Data section START

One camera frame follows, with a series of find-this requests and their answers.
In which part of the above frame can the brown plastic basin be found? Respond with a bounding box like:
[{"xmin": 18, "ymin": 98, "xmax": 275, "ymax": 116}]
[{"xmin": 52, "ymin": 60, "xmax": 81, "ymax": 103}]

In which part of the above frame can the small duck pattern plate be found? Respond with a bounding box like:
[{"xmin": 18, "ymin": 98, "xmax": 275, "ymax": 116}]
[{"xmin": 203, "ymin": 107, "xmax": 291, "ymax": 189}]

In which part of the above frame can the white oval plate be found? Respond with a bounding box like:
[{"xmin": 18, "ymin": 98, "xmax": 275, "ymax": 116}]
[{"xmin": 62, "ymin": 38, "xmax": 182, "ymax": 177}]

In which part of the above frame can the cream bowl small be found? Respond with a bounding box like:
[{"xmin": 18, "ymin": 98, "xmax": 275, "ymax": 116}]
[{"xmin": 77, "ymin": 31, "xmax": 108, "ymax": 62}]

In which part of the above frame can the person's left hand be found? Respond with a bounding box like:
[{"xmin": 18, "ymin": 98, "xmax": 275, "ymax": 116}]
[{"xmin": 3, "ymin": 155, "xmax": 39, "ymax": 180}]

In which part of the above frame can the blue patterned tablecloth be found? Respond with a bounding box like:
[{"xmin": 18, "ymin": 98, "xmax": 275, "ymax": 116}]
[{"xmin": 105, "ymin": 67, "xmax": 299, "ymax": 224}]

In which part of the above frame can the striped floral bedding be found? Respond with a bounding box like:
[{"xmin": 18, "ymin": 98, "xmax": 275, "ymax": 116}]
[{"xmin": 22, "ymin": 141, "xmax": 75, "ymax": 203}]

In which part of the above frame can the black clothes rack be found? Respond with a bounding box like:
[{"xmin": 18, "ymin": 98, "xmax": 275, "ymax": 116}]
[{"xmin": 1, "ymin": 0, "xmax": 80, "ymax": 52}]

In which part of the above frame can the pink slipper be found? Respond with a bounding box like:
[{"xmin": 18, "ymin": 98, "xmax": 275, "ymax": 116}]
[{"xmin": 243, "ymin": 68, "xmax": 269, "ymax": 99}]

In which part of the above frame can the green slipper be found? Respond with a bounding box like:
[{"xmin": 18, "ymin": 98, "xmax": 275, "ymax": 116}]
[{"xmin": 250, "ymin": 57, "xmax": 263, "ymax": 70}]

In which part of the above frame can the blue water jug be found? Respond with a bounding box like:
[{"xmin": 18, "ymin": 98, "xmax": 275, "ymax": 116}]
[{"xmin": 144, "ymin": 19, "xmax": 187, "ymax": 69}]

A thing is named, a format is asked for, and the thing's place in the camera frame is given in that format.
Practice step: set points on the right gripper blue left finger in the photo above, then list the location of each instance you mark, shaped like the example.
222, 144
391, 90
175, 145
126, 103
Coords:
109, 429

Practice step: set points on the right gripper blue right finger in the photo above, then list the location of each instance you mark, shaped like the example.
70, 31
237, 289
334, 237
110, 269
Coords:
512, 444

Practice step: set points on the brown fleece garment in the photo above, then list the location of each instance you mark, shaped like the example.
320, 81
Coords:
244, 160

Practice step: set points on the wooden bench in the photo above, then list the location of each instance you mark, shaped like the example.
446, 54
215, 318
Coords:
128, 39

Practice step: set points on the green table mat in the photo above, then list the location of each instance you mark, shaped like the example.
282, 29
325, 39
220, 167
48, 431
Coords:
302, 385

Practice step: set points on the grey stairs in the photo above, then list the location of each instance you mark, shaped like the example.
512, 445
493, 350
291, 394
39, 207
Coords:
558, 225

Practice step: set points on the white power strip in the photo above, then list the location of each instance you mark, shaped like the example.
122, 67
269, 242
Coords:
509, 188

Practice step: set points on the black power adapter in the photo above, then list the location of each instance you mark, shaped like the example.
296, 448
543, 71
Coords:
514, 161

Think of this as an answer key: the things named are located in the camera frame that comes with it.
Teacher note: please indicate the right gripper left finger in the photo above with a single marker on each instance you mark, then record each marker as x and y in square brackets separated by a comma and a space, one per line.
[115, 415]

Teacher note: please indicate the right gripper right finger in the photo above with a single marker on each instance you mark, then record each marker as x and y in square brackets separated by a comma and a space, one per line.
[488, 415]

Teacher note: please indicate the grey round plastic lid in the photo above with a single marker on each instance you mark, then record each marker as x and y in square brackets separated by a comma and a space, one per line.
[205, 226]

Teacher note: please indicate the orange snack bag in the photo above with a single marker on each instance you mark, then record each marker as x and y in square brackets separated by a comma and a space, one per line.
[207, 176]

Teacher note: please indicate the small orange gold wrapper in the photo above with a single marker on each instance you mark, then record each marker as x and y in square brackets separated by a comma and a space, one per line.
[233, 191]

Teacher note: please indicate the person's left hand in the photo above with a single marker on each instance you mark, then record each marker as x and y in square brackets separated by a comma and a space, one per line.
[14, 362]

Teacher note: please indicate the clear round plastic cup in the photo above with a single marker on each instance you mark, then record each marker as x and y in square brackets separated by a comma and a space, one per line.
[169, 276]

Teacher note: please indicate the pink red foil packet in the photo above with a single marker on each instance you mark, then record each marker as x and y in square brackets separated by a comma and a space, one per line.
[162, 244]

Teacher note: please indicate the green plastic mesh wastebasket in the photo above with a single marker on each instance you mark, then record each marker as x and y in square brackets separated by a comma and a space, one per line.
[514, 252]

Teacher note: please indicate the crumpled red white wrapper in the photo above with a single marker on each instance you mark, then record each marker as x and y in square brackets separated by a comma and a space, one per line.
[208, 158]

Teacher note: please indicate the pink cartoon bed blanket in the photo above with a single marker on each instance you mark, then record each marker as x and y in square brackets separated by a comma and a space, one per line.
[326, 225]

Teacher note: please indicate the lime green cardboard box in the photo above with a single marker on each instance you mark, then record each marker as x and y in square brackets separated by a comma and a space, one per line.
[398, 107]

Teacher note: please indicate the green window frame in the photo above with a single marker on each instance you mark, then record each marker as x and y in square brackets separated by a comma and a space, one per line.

Data section END

• Prompt:
Please output all the lines above exactly as given.

• Response:
One camera frame follows, with a series of find-this requests and their answers.
In which part of the above frame can the brown plastic basin be found? Respond with a bounding box like:
[{"xmin": 18, "ymin": 98, "xmax": 275, "ymax": 116}]
[{"xmin": 52, "ymin": 60, "xmax": 81, "ymax": 103}]

In which part of the above frame can the small duck pattern plate be found? Respond with a bounding box like:
[{"xmin": 18, "ymin": 98, "xmax": 275, "ymax": 116}]
[{"xmin": 203, "ymin": 107, "xmax": 291, "ymax": 189}]

In which part of the above frame can the white oval plate be found? Respond with a bounding box like:
[{"xmin": 18, "ymin": 98, "xmax": 275, "ymax": 116}]
[{"xmin": 62, "ymin": 38, "xmax": 182, "ymax": 177}]

In which part of the above frame can the cream bowl small be found? Respond with a bounding box like:
[{"xmin": 18, "ymin": 98, "xmax": 275, "ymax": 116}]
[{"xmin": 77, "ymin": 31, "xmax": 108, "ymax": 62}]

In which part of the above frame can the person's left hand be found? Respond with a bounding box like:
[{"xmin": 18, "ymin": 98, "xmax": 275, "ymax": 116}]
[{"xmin": 3, "ymin": 155, "xmax": 39, "ymax": 180}]

In which part of the above frame can the blue patterned tablecloth be found? Respond with a bounding box like:
[{"xmin": 18, "ymin": 98, "xmax": 275, "ymax": 116}]
[{"xmin": 105, "ymin": 67, "xmax": 299, "ymax": 224}]

In which part of the above frame can the striped floral bedding be found? Respond with a bounding box like:
[{"xmin": 18, "ymin": 98, "xmax": 275, "ymax": 116}]
[{"xmin": 22, "ymin": 141, "xmax": 75, "ymax": 203}]

In which part of the above frame can the black clothes rack be found? Respond with a bounding box like:
[{"xmin": 18, "ymin": 98, "xmax": 275, "ymax": 116}]
[{"xmin": 1, "ymin": 0, "xmax": 80, "ymax": 52}]

In which part of the above frame can the pink slipper be found? Respond with a bounding box like:
[{"xmin": 18, "ymin": 98, "xmax": 275, "ymax": 116}]
[{"xmin": 243, "ymin": 68, "xmax": 269, "ymax": 99}]

In which part of the above frame can the green slipper be found? Respond with a bounding box like:
[{"xmin": 18, "ymin": 98, "xmax": 275, "ymax": 116}]
[{"xmin": 250, "ymin": 57, "xmax": 263, "ymax": 70}]

In which part of the above frame can the blue water jug be found? Respond with a bounding box like:
[{"xmin": 18, "ymin": 98, "xmax": 275, "ymax": 116}]
[{"xmin": 144, "ymin": 19, "xmax": 187, "ymax": 69}]

A thing is named, a format is asked for, and the thing's place in the camera frame is given in that format.
Practice step: set points on the right gripper blue left finger in the photo above, then list the location of each instance you mark, shaped like the example.
222, 144
391, 90
175, 145
126, 103
Coords:
109, 429

Practice step: set points on the right gripper blue right finger in the photo above, then list the location of each instance you mark, shaped like the example.
70, 31
237, 289
334, 237
110, 269
Coords:
512, 444

Practice step: set points on the brown fleece garment in the photo above, then list the location of each instance you mark, shaped like the example.
320, 81
Coords:
244, 160

Practice step: set points on the wooden bench in the photo above, then list the location of each instance you mark, shaped like the example.
446, 54
215, 318
Coords:
128, 39

Practice step: set points on the green table mat in the photo above, then list the location of each instance you mark, shaped like the example.
282, 29
325, 39
220, 167
48, 431
Coords:
302, 385

Practice step: set points on the grey stairs in the photo above, then list the location of each instance you mark, shaped like the example.
512, 445
493, 350
291, 394
39, 207
Coords:
558, 225

Practice step: set points on the white power strip in the photo above, then list the location of each instance you mark, shaped like the example.
122, 67
269, 242
Coords:
509, 188

Practice step: set points on the black power adapter in the photo above, then list the location of each instance you mark, shaped like the example.
296, 448
543, 71
Coords:
514, 161

Think of this as an answer key: the things named are located in the camera frame that comes with it.
Teacher note: please indicate the right gripper left finger in the photo above with a single marker on each instance you mark, then record each marker as x and y in square brackets separated by a comma and a space, one per line.
[115, 415]

Teacher note: please indicate the right gripper right finger in the photo above with a single marker on each instance you mark, then record each marker as x and y in square brackets separated by a comma and a space, one per line.
[488, 415]

Teacher note: please indicate the grey round plastic lid in the photo above with a single marker on each instance you mark, then record each marker as x and y in square brackets separated by a comma and a space, one per line.
[205, 226]

Teacher note: please indicate the orange snack bag in the photo above with a single marker on each instance you mark, then record each marker as x and y in square brackets separated by a comma and a space, one per line.
[207, 176]

Teacher note: please indicate the small orange gold wrapper in the photo above with a single marker on each instance you mark, then record each marker as x and y in square brackets separated by a comma and a space, one per line.
[233, 191]

Teacher note: please indicate the person's left hand in the photo above with a single marker on each instance you mark, then record each marker as x and y in square brackets separated by a comma and a space, one per line.
[14, 362]

Teacher note: please indicate the clear round plastic cup in the photo above with a single marker on each instance you mark, then record each marker as x and y in square brackets separated by a comma and a space, one per line.
[169, 276]

Teacher note: please indicate the pink red foil packet in the photo above with a single marker on each instance you mark, then record each marker as x and y in square brackets separated by a comma and a space, one per line.
[162, 244]

Teacher note: please indicate the green plastic mesh wastebasket in the photo above with a single marker on each instance you mark, then record each marker as x and y in square brackets separated by a comma and a space, one per line.
[514, 252]

Teacher note: please indicate the crumpled red white wrapper in the photo above with a single marker on each instance you mark, then record each marker as x and y in square brackets separated by a comma and a space, one per line.
[208, 158]

Teacher note: please indicate the pink cartoon bed blanket in the photo above with a single marker on each instance you mark, then record each marker as x and y in square brackets separated by a comma and a space, one per line.
[326, 225]

Teacher note: please indicate the lime green cardboard box in the photo above with a single marker on each instance you mark, then record each marker as x and y in square brackets separated by a comma and a space, one per line.
[398, 107]

Teacher note: please indicate the green window frame in the photo above with a single marker on each instance you mark, then record each marker as x and y in square brackets separated by a comma and a space, one per line.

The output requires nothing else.